Partnering with Assange was unpleasant. But work like his is crucial.

Ex-Guardian editor says laws protecting free speech shouldn’t depend on the likability of those in the firing line.

Julian Assange is seen in 2011, before he sought asylum in the Ecuadoran Embassy in London. (Lefteris Pitarakis/AP)
Alan Rusbridger is a former editor in chief of the Guardian. He is principal of Lady Margaret Hall in Oxford and chairs the Reuters Institute for the Study of Journalism.

April 12 at 7:04 PM

Of all of Julian Assange’s undoubted talents, maybe his greatest gift is the ability to make enemies. He trusts, likes and respects almost no one. He falls out with his friends and disgusts his opponents. Now that he has been dragged kicking and shouting from the Ecuadoran Embassy in London — where he was, by all accounts, the house guest from hell — he may find few allies in the world outside.

Many conservatives despise him for supposedly imperiling national security. Liberals will never forgive him for what he did to Hillary Clinton. Numerous journalists — perhaps the majority — scoff at his effrontery to identify as one of them. Women can never forget the never-settled claims of sexual coercion in Sweden.

He is an information anarchist — dumping vast oceans of material into cyberspace with barely a thought for the consequences.
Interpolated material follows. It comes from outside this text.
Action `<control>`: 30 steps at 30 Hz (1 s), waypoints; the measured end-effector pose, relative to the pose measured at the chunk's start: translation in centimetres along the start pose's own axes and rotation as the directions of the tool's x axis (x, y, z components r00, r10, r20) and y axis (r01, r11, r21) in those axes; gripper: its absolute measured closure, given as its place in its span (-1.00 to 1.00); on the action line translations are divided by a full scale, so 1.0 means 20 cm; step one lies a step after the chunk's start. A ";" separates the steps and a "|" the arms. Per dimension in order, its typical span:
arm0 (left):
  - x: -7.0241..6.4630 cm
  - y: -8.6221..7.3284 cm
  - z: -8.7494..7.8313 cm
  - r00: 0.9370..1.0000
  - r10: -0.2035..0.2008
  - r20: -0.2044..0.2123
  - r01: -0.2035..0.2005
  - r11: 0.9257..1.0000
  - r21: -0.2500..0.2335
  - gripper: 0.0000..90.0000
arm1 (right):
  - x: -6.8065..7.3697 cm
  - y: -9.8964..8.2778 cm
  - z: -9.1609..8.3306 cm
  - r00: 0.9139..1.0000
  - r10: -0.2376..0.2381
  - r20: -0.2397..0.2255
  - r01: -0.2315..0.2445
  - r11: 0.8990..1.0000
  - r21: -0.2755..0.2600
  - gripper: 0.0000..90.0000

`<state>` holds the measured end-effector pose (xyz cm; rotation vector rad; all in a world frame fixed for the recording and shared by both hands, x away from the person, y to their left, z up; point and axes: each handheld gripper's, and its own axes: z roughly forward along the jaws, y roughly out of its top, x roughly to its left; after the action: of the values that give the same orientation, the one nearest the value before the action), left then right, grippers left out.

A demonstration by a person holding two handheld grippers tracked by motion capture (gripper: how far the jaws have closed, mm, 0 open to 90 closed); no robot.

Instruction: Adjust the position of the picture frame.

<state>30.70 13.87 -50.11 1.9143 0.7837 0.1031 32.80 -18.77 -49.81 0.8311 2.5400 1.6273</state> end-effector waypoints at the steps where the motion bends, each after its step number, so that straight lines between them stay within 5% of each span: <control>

He’s often portrayed as a useful idiot to Russian President Vladimir Putin and an enabler to President Trump. He jumped bail in Britain, costing his too-trusting supporters a small fortune in surrendered sureties. He is rude, aggressive, pompous, self-regarding, unreasonable and even — as multiple sources say — smelly.

There is, in short, much not to love about Julian Assange. He and I collaborated on the release of military and diplomatic documents relating to the Iraq War when I was editing the Guardian in 2010 and 2011. We spectacularly fell out. Another party to the publication was the New York Times under its executive editor then, Bill Keller. They fell out. He hired the journalist and author Andrew O’Hagan as a ghost writer. Spoiler alert: They fell out.

Part of the problem was a deeply ingrained mistrust of mainstream media. Who decreed that they got to be the gatekeepers of information? He veered between contempt for us and a grudging acceptance that we were a necessary evil. Within the space of an hour he could go from shouting tantrums to coolheaded strategic planning. We were not alone in finding him an impossible partner.